- **Your goal**:
This task calls for copying each line below that contains "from".
The data section start
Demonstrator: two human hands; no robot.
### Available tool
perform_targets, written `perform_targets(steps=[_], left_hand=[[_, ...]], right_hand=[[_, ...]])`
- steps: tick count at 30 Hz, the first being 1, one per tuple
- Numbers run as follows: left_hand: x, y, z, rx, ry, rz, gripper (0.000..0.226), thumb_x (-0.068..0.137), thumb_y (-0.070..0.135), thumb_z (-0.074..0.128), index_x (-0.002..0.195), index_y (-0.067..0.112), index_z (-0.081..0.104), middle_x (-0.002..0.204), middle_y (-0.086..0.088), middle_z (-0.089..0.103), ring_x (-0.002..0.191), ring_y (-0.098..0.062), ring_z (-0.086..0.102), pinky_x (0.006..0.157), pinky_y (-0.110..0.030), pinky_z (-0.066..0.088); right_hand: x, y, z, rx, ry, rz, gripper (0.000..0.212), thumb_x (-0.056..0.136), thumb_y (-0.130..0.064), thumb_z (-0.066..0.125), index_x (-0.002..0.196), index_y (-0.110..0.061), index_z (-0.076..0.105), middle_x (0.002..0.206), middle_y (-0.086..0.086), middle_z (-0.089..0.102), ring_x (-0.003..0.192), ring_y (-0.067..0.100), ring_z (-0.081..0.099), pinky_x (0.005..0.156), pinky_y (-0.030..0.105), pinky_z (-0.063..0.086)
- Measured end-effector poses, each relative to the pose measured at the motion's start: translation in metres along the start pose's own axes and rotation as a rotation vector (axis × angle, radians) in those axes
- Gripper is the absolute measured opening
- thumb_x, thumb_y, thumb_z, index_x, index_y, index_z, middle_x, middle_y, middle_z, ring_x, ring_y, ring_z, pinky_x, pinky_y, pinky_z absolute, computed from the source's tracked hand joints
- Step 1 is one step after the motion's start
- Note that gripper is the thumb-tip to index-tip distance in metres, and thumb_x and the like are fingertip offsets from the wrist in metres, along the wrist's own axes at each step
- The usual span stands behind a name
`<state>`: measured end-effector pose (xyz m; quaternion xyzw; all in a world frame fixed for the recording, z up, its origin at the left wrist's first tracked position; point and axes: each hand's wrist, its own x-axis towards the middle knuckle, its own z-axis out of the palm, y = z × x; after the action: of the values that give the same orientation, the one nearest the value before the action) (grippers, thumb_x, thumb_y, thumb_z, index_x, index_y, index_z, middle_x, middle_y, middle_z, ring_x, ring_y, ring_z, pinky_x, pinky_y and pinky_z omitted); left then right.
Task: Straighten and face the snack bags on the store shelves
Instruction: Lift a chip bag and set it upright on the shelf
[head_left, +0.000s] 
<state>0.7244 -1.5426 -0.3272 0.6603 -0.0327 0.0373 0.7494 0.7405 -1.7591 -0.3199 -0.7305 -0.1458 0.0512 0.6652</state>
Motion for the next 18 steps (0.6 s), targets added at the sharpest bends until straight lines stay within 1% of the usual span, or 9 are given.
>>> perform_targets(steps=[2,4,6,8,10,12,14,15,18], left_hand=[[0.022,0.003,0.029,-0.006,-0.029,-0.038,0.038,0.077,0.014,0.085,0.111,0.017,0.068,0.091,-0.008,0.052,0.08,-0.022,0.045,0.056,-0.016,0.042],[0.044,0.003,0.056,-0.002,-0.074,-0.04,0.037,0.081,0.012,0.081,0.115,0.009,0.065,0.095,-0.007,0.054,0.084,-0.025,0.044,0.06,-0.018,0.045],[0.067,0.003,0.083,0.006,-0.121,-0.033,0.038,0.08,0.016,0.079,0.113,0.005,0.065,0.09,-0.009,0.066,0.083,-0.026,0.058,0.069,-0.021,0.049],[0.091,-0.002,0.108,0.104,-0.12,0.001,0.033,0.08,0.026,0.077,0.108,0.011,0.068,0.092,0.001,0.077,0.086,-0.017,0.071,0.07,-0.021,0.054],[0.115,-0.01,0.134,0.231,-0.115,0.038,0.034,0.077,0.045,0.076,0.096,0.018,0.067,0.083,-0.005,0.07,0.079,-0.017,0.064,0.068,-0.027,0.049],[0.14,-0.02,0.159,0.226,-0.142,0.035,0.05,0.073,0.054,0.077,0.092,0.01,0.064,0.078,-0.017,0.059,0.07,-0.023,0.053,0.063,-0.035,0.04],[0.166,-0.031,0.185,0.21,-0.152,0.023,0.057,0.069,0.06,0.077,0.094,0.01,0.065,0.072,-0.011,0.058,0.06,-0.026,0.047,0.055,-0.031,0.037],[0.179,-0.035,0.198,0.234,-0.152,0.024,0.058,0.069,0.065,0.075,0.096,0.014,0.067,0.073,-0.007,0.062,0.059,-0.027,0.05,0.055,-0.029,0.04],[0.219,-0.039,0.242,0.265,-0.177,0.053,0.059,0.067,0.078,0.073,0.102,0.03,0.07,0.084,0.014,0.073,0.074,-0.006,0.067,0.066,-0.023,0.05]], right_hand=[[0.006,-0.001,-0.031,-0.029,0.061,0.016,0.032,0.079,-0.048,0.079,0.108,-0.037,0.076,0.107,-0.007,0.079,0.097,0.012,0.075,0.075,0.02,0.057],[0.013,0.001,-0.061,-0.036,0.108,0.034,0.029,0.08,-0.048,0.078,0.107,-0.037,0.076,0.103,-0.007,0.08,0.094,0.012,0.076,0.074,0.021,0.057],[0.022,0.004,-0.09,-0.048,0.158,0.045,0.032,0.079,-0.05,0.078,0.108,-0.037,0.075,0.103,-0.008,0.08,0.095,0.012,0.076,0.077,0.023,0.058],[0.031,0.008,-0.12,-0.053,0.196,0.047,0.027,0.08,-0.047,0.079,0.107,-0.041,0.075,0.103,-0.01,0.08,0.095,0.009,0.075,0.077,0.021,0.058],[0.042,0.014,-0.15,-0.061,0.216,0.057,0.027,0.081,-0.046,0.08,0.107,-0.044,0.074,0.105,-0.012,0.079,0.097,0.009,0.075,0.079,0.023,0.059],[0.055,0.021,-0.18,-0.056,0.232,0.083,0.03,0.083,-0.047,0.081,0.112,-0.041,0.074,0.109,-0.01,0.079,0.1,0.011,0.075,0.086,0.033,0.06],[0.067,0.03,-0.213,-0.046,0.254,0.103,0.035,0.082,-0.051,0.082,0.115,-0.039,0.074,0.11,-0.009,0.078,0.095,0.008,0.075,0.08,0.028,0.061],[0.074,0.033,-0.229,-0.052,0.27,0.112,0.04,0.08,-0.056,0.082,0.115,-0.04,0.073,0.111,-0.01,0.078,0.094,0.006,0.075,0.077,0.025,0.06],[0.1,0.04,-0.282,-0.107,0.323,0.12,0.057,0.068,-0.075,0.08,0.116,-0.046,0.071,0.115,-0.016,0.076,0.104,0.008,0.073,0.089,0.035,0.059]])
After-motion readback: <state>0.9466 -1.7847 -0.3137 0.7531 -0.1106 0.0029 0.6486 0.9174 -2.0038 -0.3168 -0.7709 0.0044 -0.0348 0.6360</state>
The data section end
- **Written reply**:
- thumb_x, thumb_y, thumb_z, index_x, index_y, index_z, middle_x, middle_y, middle_z, ring_x, ring_y, ring_z, pinky_x, pinky_y, pinky_z absolute, computed from the source's tracked hand joints
- Note that gripper is the thumb-tip to index-tip distance in metres, and thumb_x and the like are fingertip offsets from the wrist in metres, along the wrist's own axes at each step

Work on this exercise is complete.